It took Auriemma 6 years to get to a final four starting with a program that had never had a winning season. Year two was their first, By year three UConn had a respectable winning record but no tournament bid. Year four 1st round NCAA, year five 2nd round, year six UConn's first final 4.Kim knew exactly the kind of players she needed to make her system work at Glenville and Marshall and exactly how to get them. But I doubt she understood how trying to replicate all that in the SEC would be extremely difficult, if not impossible. In many ways her expectations might have been as unrealistic as many of the LV fans.
A friend of mine was having great success in local Friday night, small stakes, poker games. He developed a system of play that won him $50 to $100 every week so he decided to try the poker room at a well-known casino and play for higher stakes. In his first visit he almost broke even. In his second– and last – visit he got his clock cleaned. The Peter Principle exists in endeavors outside the corporate world.

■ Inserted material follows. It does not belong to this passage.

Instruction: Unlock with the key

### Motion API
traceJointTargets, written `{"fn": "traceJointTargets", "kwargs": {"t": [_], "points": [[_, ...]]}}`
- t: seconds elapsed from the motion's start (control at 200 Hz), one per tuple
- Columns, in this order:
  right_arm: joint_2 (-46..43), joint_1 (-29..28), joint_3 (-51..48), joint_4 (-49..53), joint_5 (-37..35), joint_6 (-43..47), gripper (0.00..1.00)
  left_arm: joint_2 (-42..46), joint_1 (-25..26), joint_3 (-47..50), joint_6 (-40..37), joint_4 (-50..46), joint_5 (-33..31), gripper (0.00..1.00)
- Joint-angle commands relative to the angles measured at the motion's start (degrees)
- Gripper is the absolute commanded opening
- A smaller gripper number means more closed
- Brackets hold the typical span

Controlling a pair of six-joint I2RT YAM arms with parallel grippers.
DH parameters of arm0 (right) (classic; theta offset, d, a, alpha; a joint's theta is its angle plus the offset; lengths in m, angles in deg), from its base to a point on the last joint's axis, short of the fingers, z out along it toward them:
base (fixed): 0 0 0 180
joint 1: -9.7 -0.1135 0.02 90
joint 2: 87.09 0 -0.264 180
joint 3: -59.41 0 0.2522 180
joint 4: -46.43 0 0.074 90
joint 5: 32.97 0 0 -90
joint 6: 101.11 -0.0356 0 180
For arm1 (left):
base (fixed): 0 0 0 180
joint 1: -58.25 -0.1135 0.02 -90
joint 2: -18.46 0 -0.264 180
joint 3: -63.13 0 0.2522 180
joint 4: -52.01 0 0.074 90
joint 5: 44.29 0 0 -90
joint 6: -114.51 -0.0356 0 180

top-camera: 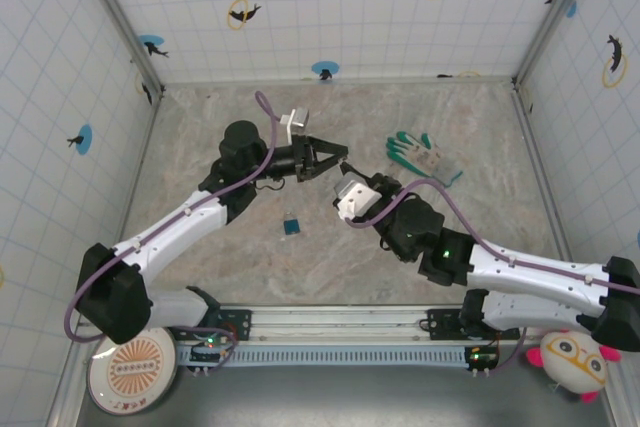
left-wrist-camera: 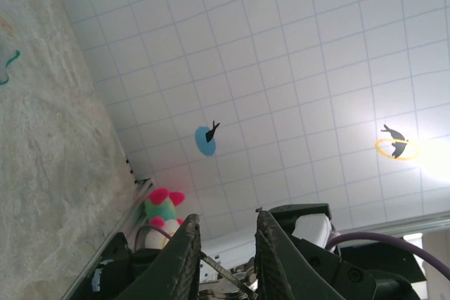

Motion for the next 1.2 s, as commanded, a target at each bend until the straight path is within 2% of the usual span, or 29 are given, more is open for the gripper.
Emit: {"fn": "traceJointTargets", "kwargs": {"t": [0.0,0.235,0.36,0.48,0.6,0.786,0.866,1.001,1.091,1.146,1.196], "points": [[-1.10,-0.54,-1.17,-1.81,-1.56,1.06,0.00,-0.43,0.31,-1.80,-0.48,1.64,1.27,0.18],[-1.83,-1.00,-1.61,-0.21,-2.49,2.49,0.00,-0.73,0.28,-2.09,-1.03,1.35,1.26,0.04],[-2.19,-0.98,-1.72,0.11,-3.06,2.17,0.00,-0.51,0.32,-2.16,-1.93,0.70,0.90,0.00],[-2.64,-0.88,-2.13,0.49,-3.88,0.80,0.12,-0.27,0.30,-2.66,-4.10,-1.06,-0.25,0.00],[-3.36,-0.12,-2.98,1.25,-4.47,-1.93,0.20,0.01,0.30,-4.70,-9.54,-7.12,-3.08,0.00],[-5.32,1.78,-3.63,3.11,-4.79,-9.07,0.23,-0.34,-0.22,-6.09,-13.47,-10.33,-7.11,0.00],[-6.82,3.20,-3.81,4.18,-4.08,-14.51,0.23,-0.26,-0.24,-7.10,-16.49,-12.72,-9.89,0.00],[-8.64,8.18,-1.64,10.30,-1.09,-30.20,0.40,0.32,-0.24,-8.73,-23.00,-18.35,-16.98,0.00],[-8.41,15.81,0.80,16.90,8.10,-47.31,0.45,0.71,-0.24,-9.01,-26.76,-19.68,-20.72,0.00],[-7.35,21.76,1.38,18.91,17.58,-56.61,0.47,0.80,-0.18,-8.66,-28.51,-19.76,-22.53,0.00],[-5.99,26.49,1.23,18.70,26.12,-62.63,0.45,0.89,-0.07,-8.39,-29.95,-20.05,-24.30,0.00]]}}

The names of sports coaches who revolutionized how the games were played – Camp, Rockne, Wooden, Wilkinson, Summitt, etc. are on the Hall of Fame lists. It's possible that, with the right adjustments, Kim can make her system work well enough in the SEC to at least call it a success. Or she might be given enough time at the helm to ditch the system and use her undeniable talent and ambition to adapt her coaching style to achieve better than mediocre results as she grows as a D-1 coach.
I could ask ChatGPT to make a list of the current top WBB coaches and how many years of D-1 coaching experience they had before they reached an NCAA Final Four as a head coach. But I don't have to. Because I know the answer is a lot more than three.
The difference was that he was starting from scratch with a program that had no history and no expectations. I believe that it was a whole lot easier to start at zero because there was nowhere to go but up. No pressure from the AD, the press or the fans.